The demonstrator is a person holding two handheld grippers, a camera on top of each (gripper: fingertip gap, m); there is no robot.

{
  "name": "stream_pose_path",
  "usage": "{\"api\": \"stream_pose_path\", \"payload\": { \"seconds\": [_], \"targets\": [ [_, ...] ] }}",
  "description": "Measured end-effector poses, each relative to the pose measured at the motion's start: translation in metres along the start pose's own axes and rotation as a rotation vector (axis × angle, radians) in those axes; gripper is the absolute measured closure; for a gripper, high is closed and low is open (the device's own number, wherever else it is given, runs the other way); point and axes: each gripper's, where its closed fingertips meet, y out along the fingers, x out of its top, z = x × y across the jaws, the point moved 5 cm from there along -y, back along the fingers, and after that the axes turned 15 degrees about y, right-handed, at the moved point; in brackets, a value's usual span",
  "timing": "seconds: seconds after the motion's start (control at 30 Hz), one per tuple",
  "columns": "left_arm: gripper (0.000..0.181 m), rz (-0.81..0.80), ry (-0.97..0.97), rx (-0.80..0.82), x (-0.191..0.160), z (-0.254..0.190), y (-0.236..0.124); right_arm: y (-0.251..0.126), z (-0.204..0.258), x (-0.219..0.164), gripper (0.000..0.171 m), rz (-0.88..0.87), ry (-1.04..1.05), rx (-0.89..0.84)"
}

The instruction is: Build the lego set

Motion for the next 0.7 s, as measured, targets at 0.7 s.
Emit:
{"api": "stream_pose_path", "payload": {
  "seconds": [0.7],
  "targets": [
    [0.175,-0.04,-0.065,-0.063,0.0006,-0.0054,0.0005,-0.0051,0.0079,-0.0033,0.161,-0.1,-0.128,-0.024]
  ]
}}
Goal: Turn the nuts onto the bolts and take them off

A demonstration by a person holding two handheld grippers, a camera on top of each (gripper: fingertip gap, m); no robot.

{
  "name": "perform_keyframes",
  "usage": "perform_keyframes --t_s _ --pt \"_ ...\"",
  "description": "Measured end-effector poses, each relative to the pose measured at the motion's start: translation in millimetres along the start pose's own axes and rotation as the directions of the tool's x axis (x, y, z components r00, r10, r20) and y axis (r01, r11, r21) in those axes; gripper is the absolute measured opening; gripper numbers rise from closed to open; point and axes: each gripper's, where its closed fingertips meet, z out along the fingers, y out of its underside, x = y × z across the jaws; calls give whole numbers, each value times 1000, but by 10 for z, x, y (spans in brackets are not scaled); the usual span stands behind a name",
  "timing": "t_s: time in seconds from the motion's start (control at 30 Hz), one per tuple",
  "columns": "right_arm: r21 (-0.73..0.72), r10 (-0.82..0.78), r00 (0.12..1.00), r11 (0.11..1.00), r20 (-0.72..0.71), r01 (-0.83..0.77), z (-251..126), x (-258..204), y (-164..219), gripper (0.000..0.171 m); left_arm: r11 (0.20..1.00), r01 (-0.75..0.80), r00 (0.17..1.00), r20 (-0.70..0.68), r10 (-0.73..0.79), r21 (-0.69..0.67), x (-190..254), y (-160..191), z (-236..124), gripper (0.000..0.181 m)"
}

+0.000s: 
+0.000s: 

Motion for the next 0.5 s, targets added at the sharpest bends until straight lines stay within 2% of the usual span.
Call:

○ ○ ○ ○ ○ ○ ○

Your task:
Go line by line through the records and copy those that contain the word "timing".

Finished exercise:
  "timing": "seconds: seconds after the motion's start (control at 30 Hz), one per tuple",
  "timing": "t_s: time in seconds from the motion's start (control at 30 Hz), one per tuple",

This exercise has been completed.